I think we’re finished with this one, then. See you all tomorrow.
Ahem. My real article on life, tokyo, the universe, and everything (not the least of which is Nakano-chome) is going to here in several days, otherwise I don’t get class credit. It’s going to be the longest article I’ve ever written, which is to say: about 1/4th of any of 108’s posts. However, until then, amuse yourself with this video of my roommate, Yukiko, failing at Super Mario Korekushon for the SuFami, and rest easy knowing that not every person of asian descent will beat you at videogames.
Sometimes, Mario Just Doesn't Respond.
Sometimes, Mario Just Doesn't Respond.
This week’s Famitsu newsbites, days before everyone else gets them! Don’t ask how or why, just ask what, and click!

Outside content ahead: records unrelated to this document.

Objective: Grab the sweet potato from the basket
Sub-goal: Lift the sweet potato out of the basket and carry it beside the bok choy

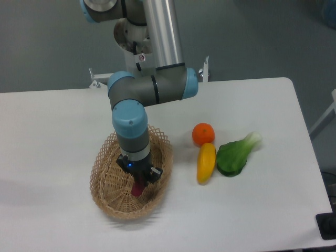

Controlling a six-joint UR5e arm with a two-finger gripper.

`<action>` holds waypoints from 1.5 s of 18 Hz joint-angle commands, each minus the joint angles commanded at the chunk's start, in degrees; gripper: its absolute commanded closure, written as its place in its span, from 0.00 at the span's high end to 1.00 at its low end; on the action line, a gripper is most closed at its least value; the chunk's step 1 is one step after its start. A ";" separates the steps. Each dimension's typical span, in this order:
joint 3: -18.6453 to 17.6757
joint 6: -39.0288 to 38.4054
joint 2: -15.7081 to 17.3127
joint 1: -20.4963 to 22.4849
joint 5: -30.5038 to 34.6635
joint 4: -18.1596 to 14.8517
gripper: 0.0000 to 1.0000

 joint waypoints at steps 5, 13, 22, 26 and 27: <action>5.44 4.40 1.06 4.39 -0.35 -1.67 0.23; 17.22 14.76 2.55 14.84 -2.81 -16.33 0.23; 20.48 29.36 3.70 23.91 -5.10 -20.83 0.23; 20.40 32.70 3.52 25.58 -5.01 -20.83 0.23; 20.31 32.71 3.26 25.58 -4.92 -20.66 0.23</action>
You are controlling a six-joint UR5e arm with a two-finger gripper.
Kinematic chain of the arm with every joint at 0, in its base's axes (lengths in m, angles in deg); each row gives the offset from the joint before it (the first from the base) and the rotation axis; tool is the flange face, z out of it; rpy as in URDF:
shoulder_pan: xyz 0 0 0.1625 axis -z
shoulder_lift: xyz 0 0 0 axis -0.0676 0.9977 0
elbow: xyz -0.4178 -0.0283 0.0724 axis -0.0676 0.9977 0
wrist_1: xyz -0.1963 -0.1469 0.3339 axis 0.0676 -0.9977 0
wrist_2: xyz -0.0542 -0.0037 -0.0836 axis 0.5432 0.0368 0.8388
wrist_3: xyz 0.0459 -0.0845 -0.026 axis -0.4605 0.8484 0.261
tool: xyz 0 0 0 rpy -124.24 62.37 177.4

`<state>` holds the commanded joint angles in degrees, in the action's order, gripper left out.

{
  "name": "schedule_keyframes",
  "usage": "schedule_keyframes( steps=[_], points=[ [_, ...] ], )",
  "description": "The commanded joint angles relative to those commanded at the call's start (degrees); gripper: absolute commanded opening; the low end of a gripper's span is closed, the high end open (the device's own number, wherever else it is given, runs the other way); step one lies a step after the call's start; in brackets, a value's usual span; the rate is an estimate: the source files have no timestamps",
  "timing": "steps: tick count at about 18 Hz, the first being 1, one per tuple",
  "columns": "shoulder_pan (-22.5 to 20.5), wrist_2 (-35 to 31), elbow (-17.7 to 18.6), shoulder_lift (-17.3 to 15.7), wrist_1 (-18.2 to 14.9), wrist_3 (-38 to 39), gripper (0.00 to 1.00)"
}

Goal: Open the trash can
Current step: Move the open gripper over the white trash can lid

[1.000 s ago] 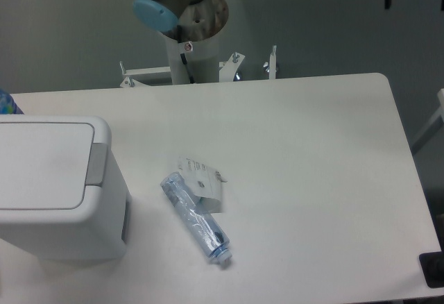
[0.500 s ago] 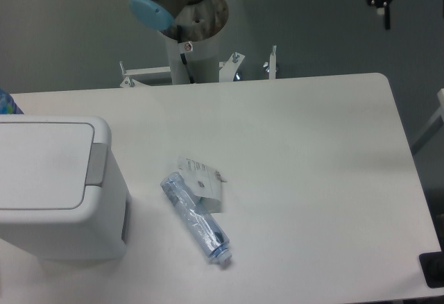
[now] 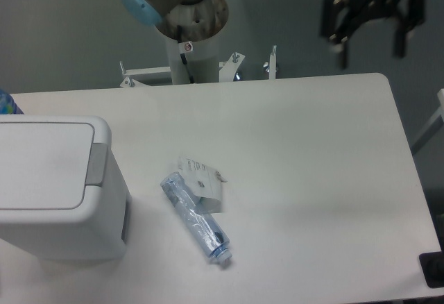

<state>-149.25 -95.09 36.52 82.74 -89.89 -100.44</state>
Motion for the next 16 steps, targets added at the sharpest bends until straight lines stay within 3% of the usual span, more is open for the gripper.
schedule_keyframes(
  steps=[10, 16],
  points=[
    [8.8, -0.2, 6.9, -1.5, -0.9, 3.9, 1.00],
    [13.5, 1.4, 7.0, -0.4, -0.2, 9.0, 1.00]
  ],
)
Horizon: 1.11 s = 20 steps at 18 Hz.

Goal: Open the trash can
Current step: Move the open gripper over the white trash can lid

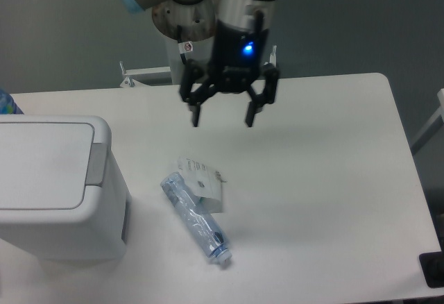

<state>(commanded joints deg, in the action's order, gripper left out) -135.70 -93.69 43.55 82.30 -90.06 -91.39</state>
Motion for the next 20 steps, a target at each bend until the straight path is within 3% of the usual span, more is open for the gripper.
schedule_keyframes(
  steps=[4, 10, 20],
  points=[
    [2.6, 1.0, -0.9, 1.0, 0.3, 3.2, 1.00],
    [6.5, 0.7, -1.6, 3.7, 3.2, 3.3, 1.00],
    [9.1, 0.7, -1.8, 5.5, 5.1, 3.4, 1.00]
  ],
)
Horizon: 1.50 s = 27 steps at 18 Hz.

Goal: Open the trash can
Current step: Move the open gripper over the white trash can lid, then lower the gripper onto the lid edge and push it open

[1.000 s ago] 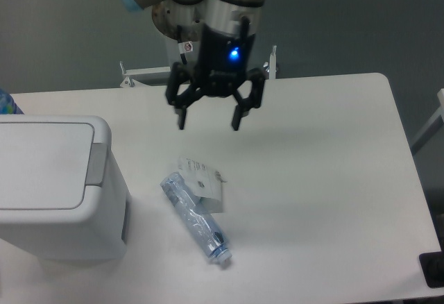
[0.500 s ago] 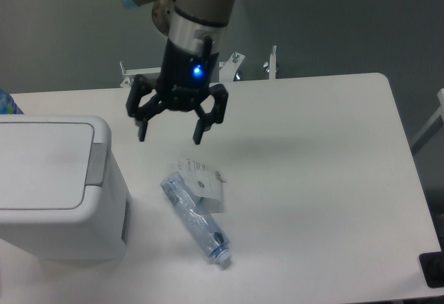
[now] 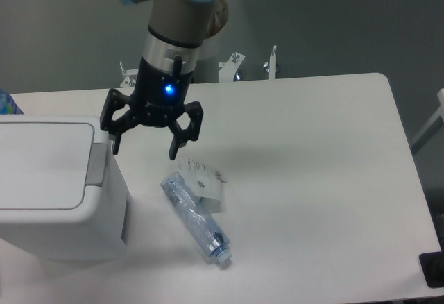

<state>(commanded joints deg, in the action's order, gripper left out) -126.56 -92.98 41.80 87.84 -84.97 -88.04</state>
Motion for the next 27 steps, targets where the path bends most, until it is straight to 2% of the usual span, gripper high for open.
schedule_keyframes(
  steps=[27],
  points=[
    [1.2, -0.2, 0.8, 0.9, 0.4, 0.3, 1.00]
  ],
)
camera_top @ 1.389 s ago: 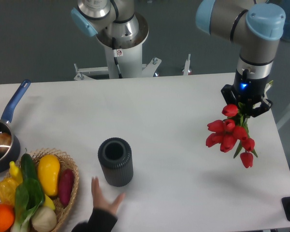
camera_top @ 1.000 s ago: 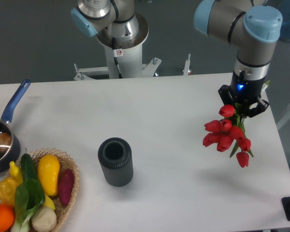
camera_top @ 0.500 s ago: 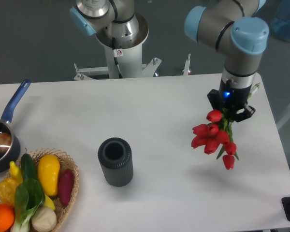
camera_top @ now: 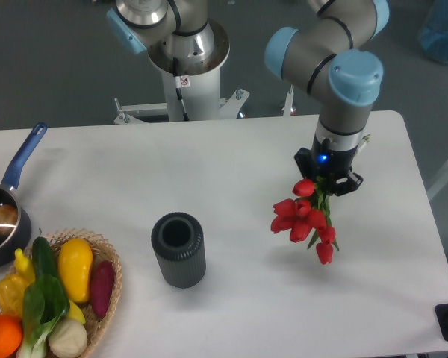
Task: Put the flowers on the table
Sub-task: 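Carry the red tulips in the gripper down toward the table surface, then open the gripper to release the tulips onto the table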
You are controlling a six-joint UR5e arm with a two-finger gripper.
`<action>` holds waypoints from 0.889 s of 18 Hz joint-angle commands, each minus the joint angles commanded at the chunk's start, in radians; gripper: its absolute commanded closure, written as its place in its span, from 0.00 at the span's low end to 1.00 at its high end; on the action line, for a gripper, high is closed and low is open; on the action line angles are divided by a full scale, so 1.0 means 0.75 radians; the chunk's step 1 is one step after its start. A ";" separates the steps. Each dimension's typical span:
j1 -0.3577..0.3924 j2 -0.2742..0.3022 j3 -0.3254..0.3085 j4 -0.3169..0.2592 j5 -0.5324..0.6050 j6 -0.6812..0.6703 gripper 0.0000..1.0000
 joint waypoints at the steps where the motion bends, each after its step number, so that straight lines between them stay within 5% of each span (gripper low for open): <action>1: -0.012 -0.016 0.002 0.010 0.000 -0.037 0.39; 2: -0.027 -0.021 0.002 0.022 -0.002 -0.084 0.26; 3: -0.039 -0.023 0.010 0.037 -0.002 -0.129 0.00; 16: -0.014 -0.066 0.153 0.047 0.088 0.018 0.00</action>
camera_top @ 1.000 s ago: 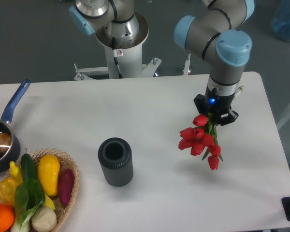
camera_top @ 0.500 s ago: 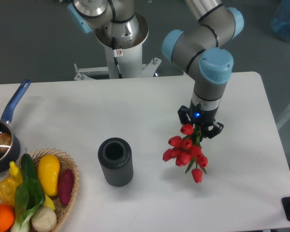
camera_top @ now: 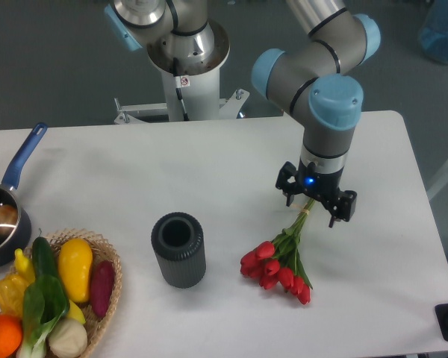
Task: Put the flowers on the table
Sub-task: 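Open the gripper to release the tulips onto the table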
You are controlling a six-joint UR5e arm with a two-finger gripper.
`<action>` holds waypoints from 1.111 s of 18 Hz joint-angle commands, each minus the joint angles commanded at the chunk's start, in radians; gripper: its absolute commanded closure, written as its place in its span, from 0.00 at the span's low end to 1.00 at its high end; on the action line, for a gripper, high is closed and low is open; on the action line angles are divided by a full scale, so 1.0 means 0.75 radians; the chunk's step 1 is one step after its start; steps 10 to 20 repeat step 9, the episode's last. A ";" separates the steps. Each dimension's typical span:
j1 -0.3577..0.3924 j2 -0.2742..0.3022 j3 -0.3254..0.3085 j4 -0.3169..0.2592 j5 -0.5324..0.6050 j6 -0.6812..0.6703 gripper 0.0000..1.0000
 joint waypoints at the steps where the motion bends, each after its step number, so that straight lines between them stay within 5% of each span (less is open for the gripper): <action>1: 0.002 -0.008 0.016 0.000 0.023 0.020 0.00; 9: 0.070 -0.178 0.266 -0.155 0.098 0.072 0.00; 20: 0.070 -0.178 0.266 -0.155 0.098 0.072 0.00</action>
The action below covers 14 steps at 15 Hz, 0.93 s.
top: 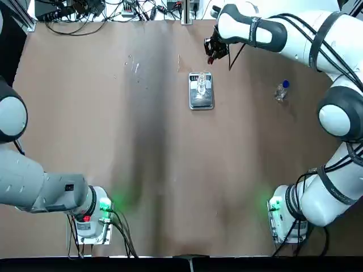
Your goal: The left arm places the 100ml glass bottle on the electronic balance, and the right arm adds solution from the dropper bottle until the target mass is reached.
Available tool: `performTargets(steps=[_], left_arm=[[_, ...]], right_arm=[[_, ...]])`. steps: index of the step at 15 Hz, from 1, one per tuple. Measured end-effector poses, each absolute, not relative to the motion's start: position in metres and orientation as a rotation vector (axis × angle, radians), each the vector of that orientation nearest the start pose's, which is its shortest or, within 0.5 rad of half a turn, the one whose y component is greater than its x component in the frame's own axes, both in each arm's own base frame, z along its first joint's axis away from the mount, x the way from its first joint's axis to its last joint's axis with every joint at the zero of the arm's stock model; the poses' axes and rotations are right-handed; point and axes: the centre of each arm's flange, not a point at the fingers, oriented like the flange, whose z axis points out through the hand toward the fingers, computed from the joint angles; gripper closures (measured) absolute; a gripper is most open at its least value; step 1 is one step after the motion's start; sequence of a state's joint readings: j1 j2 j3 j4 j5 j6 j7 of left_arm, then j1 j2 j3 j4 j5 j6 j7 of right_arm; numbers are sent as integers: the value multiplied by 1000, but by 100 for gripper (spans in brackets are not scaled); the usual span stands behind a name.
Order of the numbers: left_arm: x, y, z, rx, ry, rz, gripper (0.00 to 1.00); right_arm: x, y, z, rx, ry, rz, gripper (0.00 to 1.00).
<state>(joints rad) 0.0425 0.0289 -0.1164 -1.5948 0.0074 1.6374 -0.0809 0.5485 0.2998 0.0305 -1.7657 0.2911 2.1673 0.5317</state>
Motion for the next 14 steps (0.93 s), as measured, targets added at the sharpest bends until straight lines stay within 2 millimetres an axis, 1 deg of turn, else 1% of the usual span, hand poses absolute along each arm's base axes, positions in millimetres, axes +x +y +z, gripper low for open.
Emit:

this week's famitsu news!!
this week's famitsu news!!
. . . It’s funny. You know, one website, and then another, asked me if I would write them a weekly “Famitsu roundup,” and I was kind of upset by the idea. They wanted cut-and-dry translations of what Famitsu had to say. I didn’t do it because I figured I’d just write things and then they’d tell me that I was too late, and Gamespot got there first, and my news was now worthless. That’s how news goes; or, I suppose, that’s how getting paid for news goes. Well, now I find myself in possession of the new Famitsu two days before it reaches the newsstands, so I’ll go ahead and post this. And then make some udon. Link is in the above paragraph. With the way this computer is running today, I wouldn’t dare try to type the link again.